§ Your task:
Nothing but the data, repeated exactly, belongs in the answer.

§ Dataset extract:
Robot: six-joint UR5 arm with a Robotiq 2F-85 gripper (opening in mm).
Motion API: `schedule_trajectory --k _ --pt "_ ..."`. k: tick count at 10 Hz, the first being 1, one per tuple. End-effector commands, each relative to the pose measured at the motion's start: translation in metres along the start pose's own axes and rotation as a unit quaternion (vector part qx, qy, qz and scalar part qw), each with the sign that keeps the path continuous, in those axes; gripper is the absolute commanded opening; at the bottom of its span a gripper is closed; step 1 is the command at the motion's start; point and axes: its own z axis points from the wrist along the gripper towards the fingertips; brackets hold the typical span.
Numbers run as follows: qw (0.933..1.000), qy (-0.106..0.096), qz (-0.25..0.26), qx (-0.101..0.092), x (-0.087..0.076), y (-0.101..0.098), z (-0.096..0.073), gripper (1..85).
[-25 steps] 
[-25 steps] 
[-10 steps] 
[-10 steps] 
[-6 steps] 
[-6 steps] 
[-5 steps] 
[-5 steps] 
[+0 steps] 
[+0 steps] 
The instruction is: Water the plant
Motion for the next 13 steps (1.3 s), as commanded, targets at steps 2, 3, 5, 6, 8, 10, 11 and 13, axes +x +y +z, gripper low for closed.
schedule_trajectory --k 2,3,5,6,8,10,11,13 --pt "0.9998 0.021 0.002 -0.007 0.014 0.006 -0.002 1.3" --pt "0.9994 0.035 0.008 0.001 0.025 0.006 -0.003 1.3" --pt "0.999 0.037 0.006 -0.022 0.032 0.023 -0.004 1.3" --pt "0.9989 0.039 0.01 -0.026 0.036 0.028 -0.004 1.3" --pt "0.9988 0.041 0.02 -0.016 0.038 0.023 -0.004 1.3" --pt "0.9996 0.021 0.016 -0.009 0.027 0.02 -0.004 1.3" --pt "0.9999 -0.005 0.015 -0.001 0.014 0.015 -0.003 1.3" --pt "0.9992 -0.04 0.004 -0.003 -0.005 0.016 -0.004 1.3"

§ Exercise response:
Robot: six-joint UR5 arm with a Robotiq 2F-85 gripper (opening in mm).
Motion API: `schedule_trajectory --k _ --pt "_ ..."`. k: tick count at 10 Hz, the first being 1, one per tuple. End-effector commands, each relative to the pose measured at the motion's start: translation in metres along the start pose's own axes and rotation as a unit quaternion (vector part qx, qy, qz and scalar part qw), each with the sign that keeps the path continuous, in those axes; gripper is the absolute commanded opening; at the bottom of its span a gripper is closed; step 1 is the command at the motion's start; point and axes: its own z axis points from the wrist along the gripper towards the fingertips; brackets hold the typical span.
Numbers run as follows: qw (0.933..1.000), qy (-0.106..0.096), qz (-0.25..0.26), qx (-0.101..0.092), x (-0.087..0.076), y (-0.101..0.098), z (-0.096..0.073), gripper (1..85).
[-25 steps] 
[-25 steps] 
[-10 steps] 
[-10 steps] 
[-6 steps] 
[-6 steps] 
[-5 steps] 
[-5 steps] 
[+0 steps] 
[+0 steps] 
The instruction is: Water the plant
Motion for the next 13 steps (1.3 s), as commanded, targets at steps 2, 3, 5, 6, 8, 10, 11 and 13, axes +x +y +z, gripper low for closed.
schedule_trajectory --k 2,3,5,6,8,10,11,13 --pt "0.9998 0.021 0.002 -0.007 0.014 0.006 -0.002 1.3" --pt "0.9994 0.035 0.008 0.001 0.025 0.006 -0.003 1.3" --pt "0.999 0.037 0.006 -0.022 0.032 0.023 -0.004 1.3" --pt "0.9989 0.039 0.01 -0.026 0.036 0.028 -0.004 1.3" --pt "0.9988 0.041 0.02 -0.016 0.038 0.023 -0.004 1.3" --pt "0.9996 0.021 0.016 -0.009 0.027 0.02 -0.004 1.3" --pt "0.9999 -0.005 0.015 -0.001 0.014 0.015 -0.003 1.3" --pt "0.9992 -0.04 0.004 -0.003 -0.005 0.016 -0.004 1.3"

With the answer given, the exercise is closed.